_What is expected_:
Determine how many lines of the entries contain "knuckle". Reply with that number alone.

□ □ □ □ □

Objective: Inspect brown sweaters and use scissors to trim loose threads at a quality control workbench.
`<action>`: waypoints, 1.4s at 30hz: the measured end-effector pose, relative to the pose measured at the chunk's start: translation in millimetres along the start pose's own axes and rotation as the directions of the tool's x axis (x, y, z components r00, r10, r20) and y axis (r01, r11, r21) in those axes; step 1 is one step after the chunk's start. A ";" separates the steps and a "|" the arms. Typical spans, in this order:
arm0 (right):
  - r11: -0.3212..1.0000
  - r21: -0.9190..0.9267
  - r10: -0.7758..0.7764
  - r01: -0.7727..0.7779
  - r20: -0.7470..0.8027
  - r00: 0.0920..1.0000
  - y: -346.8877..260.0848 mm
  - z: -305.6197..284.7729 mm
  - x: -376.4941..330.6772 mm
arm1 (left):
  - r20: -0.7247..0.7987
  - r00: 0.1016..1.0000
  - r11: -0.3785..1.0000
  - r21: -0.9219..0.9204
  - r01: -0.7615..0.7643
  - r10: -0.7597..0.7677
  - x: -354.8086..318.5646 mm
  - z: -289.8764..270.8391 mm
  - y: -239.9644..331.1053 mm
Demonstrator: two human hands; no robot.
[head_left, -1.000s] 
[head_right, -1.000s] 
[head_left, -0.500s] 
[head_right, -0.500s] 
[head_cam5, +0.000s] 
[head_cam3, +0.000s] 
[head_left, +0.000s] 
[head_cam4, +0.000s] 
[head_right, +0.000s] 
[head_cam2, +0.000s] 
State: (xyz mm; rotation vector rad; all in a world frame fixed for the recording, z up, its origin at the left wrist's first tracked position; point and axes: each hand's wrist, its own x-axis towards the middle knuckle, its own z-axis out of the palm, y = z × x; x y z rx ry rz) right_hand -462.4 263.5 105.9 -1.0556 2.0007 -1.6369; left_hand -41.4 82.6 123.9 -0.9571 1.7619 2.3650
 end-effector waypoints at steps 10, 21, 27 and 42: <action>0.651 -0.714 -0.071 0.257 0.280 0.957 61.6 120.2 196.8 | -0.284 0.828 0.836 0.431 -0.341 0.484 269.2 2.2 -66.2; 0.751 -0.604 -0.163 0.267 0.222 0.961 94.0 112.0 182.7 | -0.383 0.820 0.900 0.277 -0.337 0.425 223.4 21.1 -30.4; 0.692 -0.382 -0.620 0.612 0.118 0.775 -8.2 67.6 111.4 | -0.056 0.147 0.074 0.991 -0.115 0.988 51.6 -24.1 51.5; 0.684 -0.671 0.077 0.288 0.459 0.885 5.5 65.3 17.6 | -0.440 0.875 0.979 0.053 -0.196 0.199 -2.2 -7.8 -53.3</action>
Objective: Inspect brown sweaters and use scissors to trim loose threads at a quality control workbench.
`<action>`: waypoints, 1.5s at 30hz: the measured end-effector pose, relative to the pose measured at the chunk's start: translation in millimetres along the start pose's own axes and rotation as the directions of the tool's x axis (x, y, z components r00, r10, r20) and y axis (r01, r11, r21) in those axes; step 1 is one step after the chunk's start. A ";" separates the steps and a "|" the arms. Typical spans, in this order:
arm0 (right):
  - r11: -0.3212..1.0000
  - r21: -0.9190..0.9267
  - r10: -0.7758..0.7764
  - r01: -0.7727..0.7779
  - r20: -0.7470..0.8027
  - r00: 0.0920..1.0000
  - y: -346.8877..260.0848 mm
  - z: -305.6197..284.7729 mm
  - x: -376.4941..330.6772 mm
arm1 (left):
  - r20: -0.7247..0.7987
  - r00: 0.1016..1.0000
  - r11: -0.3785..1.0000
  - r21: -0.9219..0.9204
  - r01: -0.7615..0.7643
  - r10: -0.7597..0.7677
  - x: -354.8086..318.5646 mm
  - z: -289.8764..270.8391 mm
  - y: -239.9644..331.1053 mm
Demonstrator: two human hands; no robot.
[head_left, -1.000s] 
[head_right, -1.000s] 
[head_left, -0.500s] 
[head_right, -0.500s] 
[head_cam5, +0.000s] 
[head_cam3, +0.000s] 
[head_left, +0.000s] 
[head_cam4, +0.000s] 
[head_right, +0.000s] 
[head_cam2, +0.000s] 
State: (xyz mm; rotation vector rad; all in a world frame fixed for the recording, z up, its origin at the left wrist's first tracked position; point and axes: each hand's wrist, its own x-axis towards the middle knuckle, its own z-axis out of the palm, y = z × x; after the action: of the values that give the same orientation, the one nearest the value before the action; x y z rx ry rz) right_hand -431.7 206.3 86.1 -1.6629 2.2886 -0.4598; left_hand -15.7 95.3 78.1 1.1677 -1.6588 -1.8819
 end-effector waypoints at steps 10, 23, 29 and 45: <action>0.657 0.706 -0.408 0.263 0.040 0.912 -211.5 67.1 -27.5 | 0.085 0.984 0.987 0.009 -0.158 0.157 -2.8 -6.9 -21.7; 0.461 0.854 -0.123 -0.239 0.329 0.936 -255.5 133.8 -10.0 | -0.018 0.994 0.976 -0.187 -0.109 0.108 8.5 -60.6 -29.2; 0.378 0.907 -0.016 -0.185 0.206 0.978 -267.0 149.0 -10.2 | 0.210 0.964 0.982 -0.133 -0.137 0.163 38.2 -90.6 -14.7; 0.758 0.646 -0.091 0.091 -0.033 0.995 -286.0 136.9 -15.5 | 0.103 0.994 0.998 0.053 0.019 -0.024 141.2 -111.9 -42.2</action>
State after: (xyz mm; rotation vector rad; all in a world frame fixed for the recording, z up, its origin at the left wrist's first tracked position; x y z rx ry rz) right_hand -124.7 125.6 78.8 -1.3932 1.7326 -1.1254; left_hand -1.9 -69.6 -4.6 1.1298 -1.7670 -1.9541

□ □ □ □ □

_Problem solution_:
2